* _What you have to do_: Print the listing below exactly, minus its pictures.

* _Given information_:

+-------+

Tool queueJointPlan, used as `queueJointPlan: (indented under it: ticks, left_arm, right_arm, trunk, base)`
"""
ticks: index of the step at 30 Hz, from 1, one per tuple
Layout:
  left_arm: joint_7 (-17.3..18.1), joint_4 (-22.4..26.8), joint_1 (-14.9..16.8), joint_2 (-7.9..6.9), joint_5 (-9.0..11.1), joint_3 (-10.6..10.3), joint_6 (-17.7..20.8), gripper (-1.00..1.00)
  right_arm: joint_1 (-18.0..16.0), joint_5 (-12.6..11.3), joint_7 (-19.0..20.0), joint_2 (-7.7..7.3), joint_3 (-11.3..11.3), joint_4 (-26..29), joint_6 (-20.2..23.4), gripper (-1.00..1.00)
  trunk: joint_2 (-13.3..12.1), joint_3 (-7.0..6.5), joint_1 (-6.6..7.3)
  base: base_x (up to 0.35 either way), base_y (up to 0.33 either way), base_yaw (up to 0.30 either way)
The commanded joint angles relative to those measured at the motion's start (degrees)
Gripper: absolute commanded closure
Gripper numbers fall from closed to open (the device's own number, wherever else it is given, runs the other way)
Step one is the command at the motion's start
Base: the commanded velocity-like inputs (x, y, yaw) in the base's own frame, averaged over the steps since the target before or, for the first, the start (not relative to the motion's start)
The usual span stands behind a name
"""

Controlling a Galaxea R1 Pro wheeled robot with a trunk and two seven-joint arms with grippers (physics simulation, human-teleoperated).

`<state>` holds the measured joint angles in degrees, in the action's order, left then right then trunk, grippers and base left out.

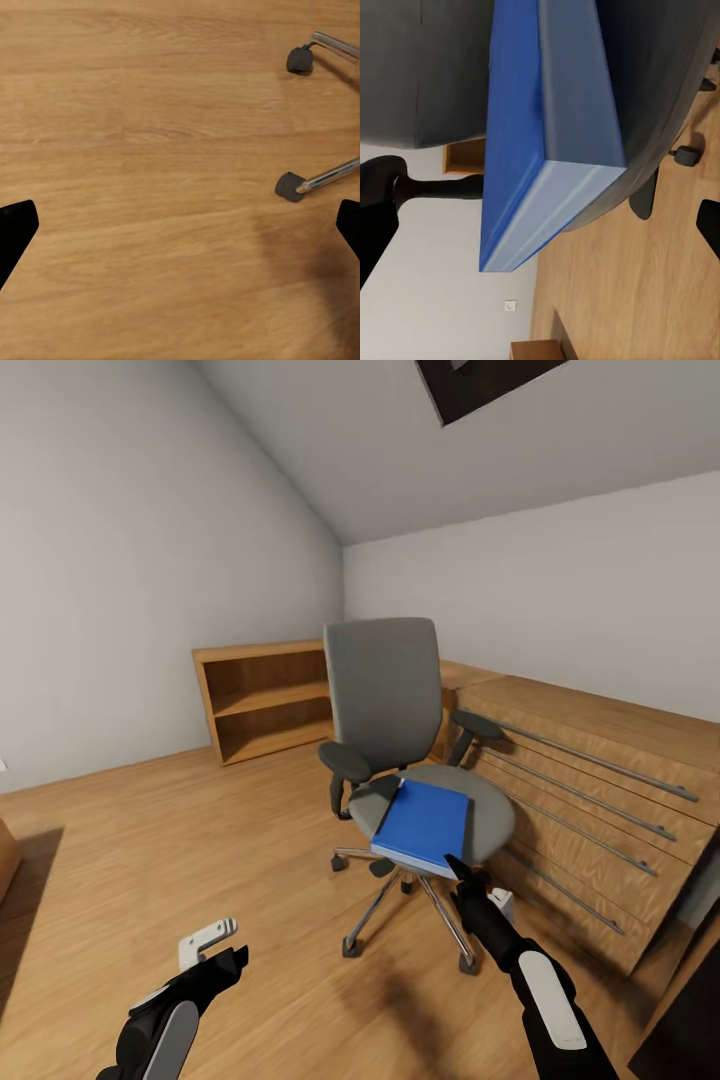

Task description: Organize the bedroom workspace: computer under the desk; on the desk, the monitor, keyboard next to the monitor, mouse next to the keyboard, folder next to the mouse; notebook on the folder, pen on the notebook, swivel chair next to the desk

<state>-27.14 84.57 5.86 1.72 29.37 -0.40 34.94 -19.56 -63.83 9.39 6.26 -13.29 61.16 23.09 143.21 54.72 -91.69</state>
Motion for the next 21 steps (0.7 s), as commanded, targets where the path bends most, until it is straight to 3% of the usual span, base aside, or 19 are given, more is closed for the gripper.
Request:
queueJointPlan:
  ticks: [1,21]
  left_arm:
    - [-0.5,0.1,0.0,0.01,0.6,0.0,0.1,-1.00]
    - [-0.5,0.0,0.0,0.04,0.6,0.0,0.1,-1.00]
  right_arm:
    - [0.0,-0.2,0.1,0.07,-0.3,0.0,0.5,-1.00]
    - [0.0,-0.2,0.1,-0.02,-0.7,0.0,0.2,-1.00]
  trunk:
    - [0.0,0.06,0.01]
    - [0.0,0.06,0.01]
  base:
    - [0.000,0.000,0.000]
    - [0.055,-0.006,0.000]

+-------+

* _Answer section_:
Tool queueJointPlan, used as `queueJointPlan: (indented under it: ticks, left_arm, right_arm, trunk, base)`
"""
ticks: index of the step at 30 Hz, from 1, one per tuple
Layout:
  left_arm: joint_7 (-17.3..18.1), joint_4 (-22.4..26.8), joint_1 (-14.9..16.8), joint_2 (-7.9..6.9), joint_5 (-9.0..11.1), joint_3 (-10.6..10.3), joint_6 (-17.7..20.8), gripper (-1.00..1.00)
  right_arm: joint_1 (-18.0..16.0), joint_5 (-12.6..11.3), joint_7 (-19.0..20.0), joint_2 (-7.7..7.3), joint_3 (-11.3..11.3), joint_4 (-26..29), joint_6 (-20.2..23.4), gripper (-1.00..1.00)
  trunk: joint_2 (-13.3..12.1), joint_3 (-7.0..6.5), joint_1 (-6.6..7.3)
  base: base_x (up to 0.35 either way), base_y (up to 0.33 either way), base_yaw (up to 0.30 either way)
The commanded joint angles relative to those measured at the motion's start (degrees)
Gripper: absolute commanded closure
Gripper numbers fall from closed to open (the device's own number, wherever else it is given, runs the other way)
Step one is the command at the motion's start
Base: the commanded velocity-like inputs (x, y, yaw) in the base's own frame, averaged over the steps since the target before or, for the first, the start (not relative to the motion's start)
The usual span stands behind a name
"""

Controlling a Galaxea R1 Pro wheeled robot with a trunk and two seven-joint arms with grippers (physics simulation, human-teleoperated).

`<state>` holds the measured joint angles in degrees, in the action's order, left then right then trunk, grippers and base left out.


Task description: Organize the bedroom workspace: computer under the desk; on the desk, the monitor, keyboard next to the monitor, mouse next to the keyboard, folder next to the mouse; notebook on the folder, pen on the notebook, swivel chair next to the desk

<state>-27.14 84.57 5.86 1.72 29.37 -0.40 34.94 -19.56 -63.83 9.39 6.26 -13.29 61.16 23.09 143.21 54.72 -91.69</state>
Motion for the next 21 steps (0.7 s), as commanded, targets where the path bends most, until it is straight to 3% of the usual span, base aside, or 19 are given, more is closed for the gripper.
Request:
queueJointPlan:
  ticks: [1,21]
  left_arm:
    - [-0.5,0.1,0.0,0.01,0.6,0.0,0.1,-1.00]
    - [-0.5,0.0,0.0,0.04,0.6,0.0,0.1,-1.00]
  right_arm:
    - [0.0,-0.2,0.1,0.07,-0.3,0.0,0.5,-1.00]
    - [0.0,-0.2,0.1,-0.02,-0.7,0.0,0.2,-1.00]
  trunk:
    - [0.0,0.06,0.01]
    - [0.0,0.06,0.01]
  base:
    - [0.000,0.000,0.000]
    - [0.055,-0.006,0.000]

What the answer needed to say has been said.